Савинков поковырял пальцем макушку и задумчиво проговорил:
— Вы видали цирковых борцов? Потеют, пыхтят, швыряют друг друга на пол, калечатся. Ради чего? Одни — ради денег, другие выходят на арену ради азарта, ради самой борьбы. Вот и мне нужна борьба, но не цирковая, а настоящая, с ломанием ребер и хрустом костей. Да, я наперед знаю, что для меня это добром не кончится. И все равно вновь и вновь возвращаюсь на арену террора, чтобы рисковать своей жизнью. И мне всегда интересно, почему тот или иной человек рискует своей жизнью. Ради красного словца и по заведенной манере идут на смерть якобы ради «счастья простых людей». Это вранье! Да и самим «простым людям» террористы не нужны. Никто никому не нужен. Вот вы, Иван Николаевич, говорите: «Я готов стать бомбистом!» Если вы не обманываете, то должны для себя решить: почему вы готовы убить другого, вероятнее всего, хорошего, умного человека и готовы погибнуть сами? Почему? Ради чего? Тоже, как у Каляева или несчастного Балмашова, болезненная жажда эшафота? — И снова крошечные зрачки Савинкова резанули Азефа. — Только на вас романтическое горение души не очень похоже…
Азеф был бы рад избежать этого разговора. Он нехотя пробормотал:
— Много причин, и главная — я из «черты оседлости», я вышел из самого социального дна, видел все бесправие, нищету, погромы…
Савинков негромко ядовито рассмеялся:
— Э, батенька, это уловки! Это все в прошлом. Сейчас вы инженер, у вас солидное жалованье, вы можете легально жить в Москве, семья, дети, и вдруг вы готовы со всем этим по своей воле проститься, в единый миг погрузиться в небытие! Для этого должны быть очень серьезные причины…
— Или черты характера, — возразил Азеф. — Как у нашей молодежи…
Савинков согласился:
— Да, у многих голова смолоду забита, так сказать, этими… возвышенными идеями. — И, ехидно прищурившись, тоном следователя продолжал допрос: — И все же ответьте, почему вы, Иван Николаевич, зрелый, умный человек, готовы бомбу швырять?..
Азеф подумал: «Он что, меня подозревает?» Резко сказал:
— Что вы привязались? Какие вам причины нужны? А если я просто презираю, люто ненавижу погрязших в сытом довольстве людишек? Ненавижу их сальные лица, их улыбочки и пустые слова? Ненавижу их склонность к размножению? Если я просто не желаю мирной жизни, если я вроде вас люблю азарт и опасность? Это что, не причины?
Савинков рассмеялся:
— Мы все любим азарт!

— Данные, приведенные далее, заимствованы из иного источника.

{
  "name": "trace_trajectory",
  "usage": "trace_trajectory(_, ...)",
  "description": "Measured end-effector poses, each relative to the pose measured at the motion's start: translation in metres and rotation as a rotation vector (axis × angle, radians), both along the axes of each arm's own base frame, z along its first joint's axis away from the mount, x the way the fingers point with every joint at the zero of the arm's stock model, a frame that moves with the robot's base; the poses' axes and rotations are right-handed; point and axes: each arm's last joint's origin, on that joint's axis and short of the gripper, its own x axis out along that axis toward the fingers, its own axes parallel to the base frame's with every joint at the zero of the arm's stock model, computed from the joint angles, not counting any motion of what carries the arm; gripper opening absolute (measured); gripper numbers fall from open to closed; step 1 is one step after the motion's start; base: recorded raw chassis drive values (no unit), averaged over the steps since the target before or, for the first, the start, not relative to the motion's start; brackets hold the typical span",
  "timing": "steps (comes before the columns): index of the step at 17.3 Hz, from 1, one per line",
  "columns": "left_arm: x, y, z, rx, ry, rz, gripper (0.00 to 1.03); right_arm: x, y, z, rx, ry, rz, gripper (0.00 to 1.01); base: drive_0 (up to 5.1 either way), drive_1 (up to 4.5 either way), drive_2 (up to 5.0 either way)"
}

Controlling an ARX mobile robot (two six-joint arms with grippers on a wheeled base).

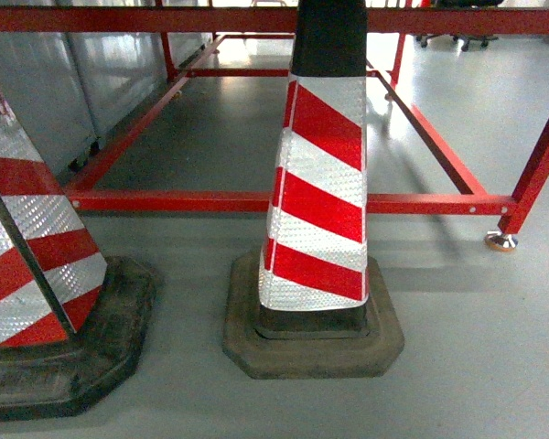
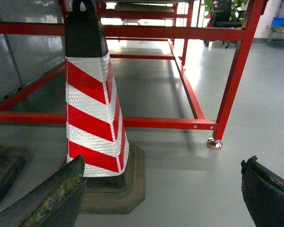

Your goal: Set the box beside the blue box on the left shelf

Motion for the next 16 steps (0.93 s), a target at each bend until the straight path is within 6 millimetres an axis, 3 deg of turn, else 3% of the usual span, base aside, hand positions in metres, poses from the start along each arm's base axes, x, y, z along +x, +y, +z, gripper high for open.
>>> trace_trajectory(16, 0.0, 0.0, 0.0, 0.0, 0.0, 0.0, 0.98, 0.0, 0.0, 0.0, 0.0, 0.0, 0.0, 0.98, 0.0, 0.0, 0.0)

Но я ловко вас, Иван Николаевич, подцепил, а?
Азеф отложил сигару:
— Кто хочет погибнуть, тот обязательно… — не договорил.
Савинков спросил:
— Что слышно о Гершуни?
— Будет предан военному суду, а это означает смертный приговор. Наше дело — продолжить террор.
— Серафима Клитчоглу мне жаловалась на вас, Иван Николаевич!
Азеф усмехнулся:
— Жаловалась? Серафиме надо жаловаться психиатру на свою больную голову! Эта Серафима еще один пример шизофрении: девица из богатой дворянской семьи, дочь статского советника, директора Амурского пароходного общества. В доме благополучие, семья прекрасная, уважаемая. Живи, учись, плодись, наслаждайся! Ан нет! В свои двадцать семь лет она успела числиться на каких-то курсах в Петербурге, быть студенткой женского медицинского института, сидеть под следствием в тюрьме, на два года быть сосланной в Самару и еще сменить кучу мужиков. И вот теперь, вопреки моему запрету и втайне от партийного руководства, предложила Покотилову большие деньги за устройство бомбы, чтобы самой швырнуть эту бомбу в Плеве.